Лестница выходила в темную залу, с диванами вдоль обитых темным штофом стен, и до блеска начищенным паркетом, на который ложилась янтарная полоска света из полуприкрытой двери справа.
— Кто там? — по-польски произнес мужской голос, и Войцех судорожно сглотнул.
Отчаянным рывком — откуда только силы взялись — он пересек залу, едва не поскользнувшись, и затаился за плотной шторой, закрывавшей высокое закрытое ставнями окно. Из своего укрытия он слышал, как две пары ног вышли из правой двери, прошлись по зале, открыли тяжелую дверь слева. Скрипнула ступенька.
— Да тихо все, Кастусь, — недовольно проворчал тот же голос, — пойдем, жаркое стынет.
— А водка греется, — рассмеялся второй, — ты прав, должно быть от сырости перекосило, вот и скрипит. Пойдем, друже.
Войцех, не смея дышать, медленно потянул на себя тяжелую высокую дверь. За ней оказалась небольшая комната, судя по мебели, на которую он натыкался в темноте, — приемная. За ней — сени, пропитанные густым духом отсыревшей овчины.

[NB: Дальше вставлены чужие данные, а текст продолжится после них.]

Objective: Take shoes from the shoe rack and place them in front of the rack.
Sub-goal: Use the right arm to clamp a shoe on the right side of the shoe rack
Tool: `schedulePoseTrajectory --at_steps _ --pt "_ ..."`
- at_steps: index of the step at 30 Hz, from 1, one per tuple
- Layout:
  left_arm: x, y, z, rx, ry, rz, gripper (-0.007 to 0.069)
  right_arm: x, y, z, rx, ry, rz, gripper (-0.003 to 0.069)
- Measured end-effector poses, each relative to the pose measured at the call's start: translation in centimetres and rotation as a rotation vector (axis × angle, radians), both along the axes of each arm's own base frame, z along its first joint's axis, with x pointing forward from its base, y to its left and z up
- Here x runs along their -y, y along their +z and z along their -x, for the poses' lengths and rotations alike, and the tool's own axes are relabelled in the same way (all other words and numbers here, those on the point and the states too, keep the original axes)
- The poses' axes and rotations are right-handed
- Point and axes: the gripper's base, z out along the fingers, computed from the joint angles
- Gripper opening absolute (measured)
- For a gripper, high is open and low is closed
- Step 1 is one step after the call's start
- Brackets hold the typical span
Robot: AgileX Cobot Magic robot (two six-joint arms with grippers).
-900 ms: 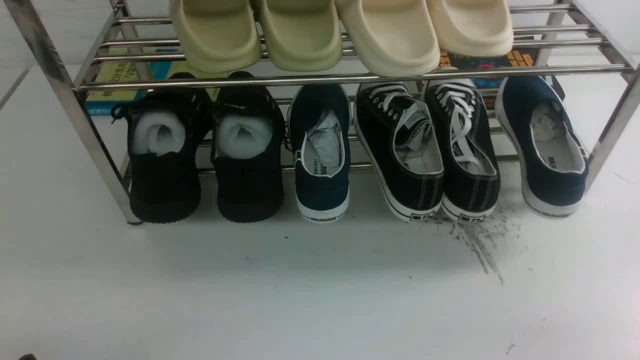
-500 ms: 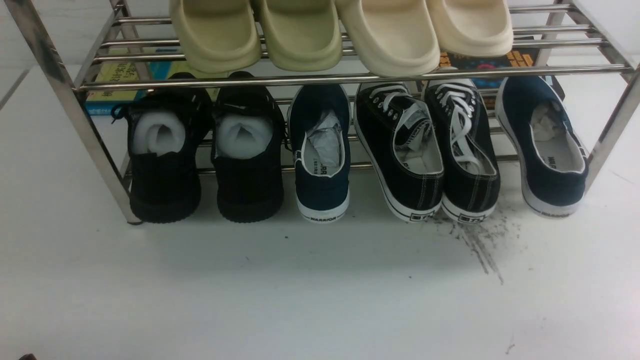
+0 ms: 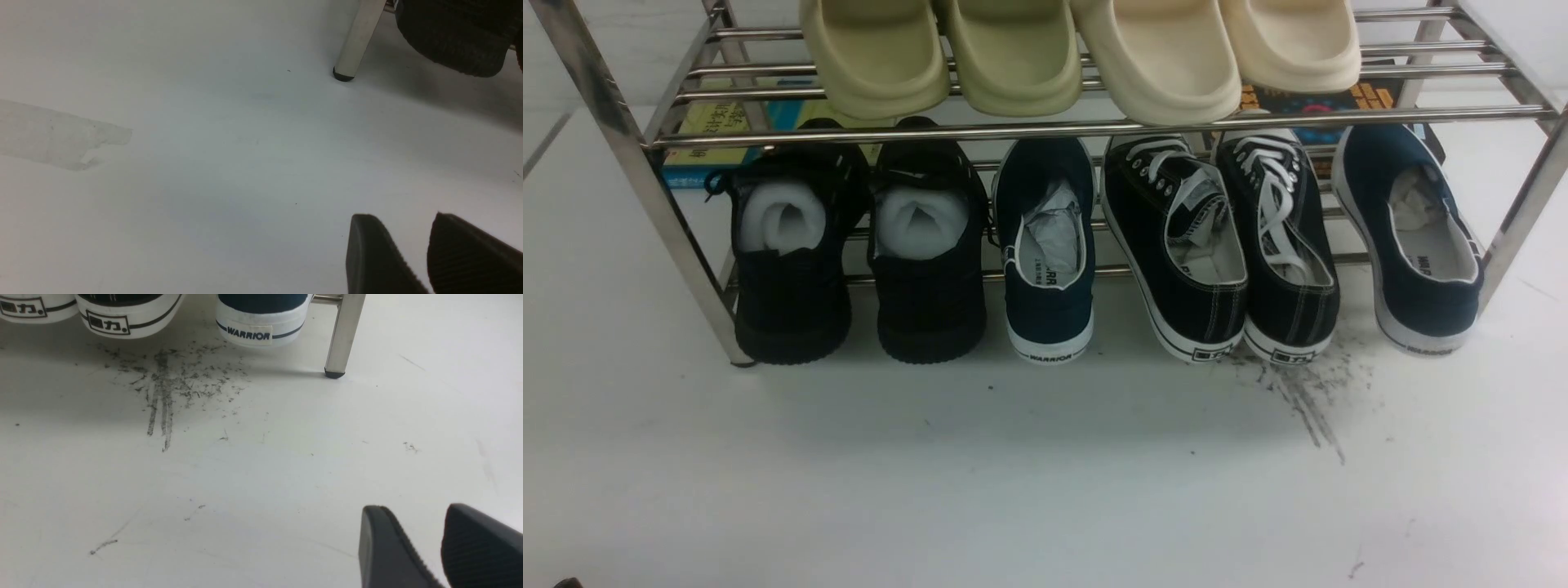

Шемет на ощупь сдернул с крюка какой-то полушубок, надел, прикрыл, сколько можно было, прижатую локтем саблю, поискал обувь, но, не найдя, решил не мешкать и с гулко бьющимся от нетерпения сердцем потянул на себя входную дверь. Яркий дневной свет, ударивший в глаза, едва не ослепил его, и Войцех со всей возможной быстротой направился через широкий двор к воротам.
Дом, из которого он сбежал, старинный деревянный особнячок, принадлежавший, по-видимому, то ли средней руки купцу или чиновнику, то ли небогатому шляхтичу, ничем не выделялся среди других на узкой улочке, чем-то напомнившей Войцеху петербургские предместья. Несмотря на дневной час, прохожих на улице было мало, и они, хоть и косились на странно одетого мужчину, босиком волочившего ноги по снегу, в чужие дела носа не совали, проходя мимо, и лишь изредка укоризненно качая головой.
«Вильно? — засомневался Войцех. — Или Ковно? В любом случае, наши, наверное, недалеко».
Летом он попытался бы определить свое местопребывание по одежде прохожих, но кожухи и тулупы здесь не слишком разнились от тех, которые носят небогатые горожане в любом другом городе. Разве что шапки…
Размышлять было сложно. В глазах темнело, заледеневшие ноги подкашивались. Войцех прислонился к забору одного из домов, пытаясь отдохнуть. Но силы таяли, и он начал сползать вниз, в пушистый свежевыпавший снег.
— Пану нужна помощь? — заботливый мужской голос звучал уже на грани забытья.
— Чертовски нужна, — шепнул Войцех и провалился в темноту.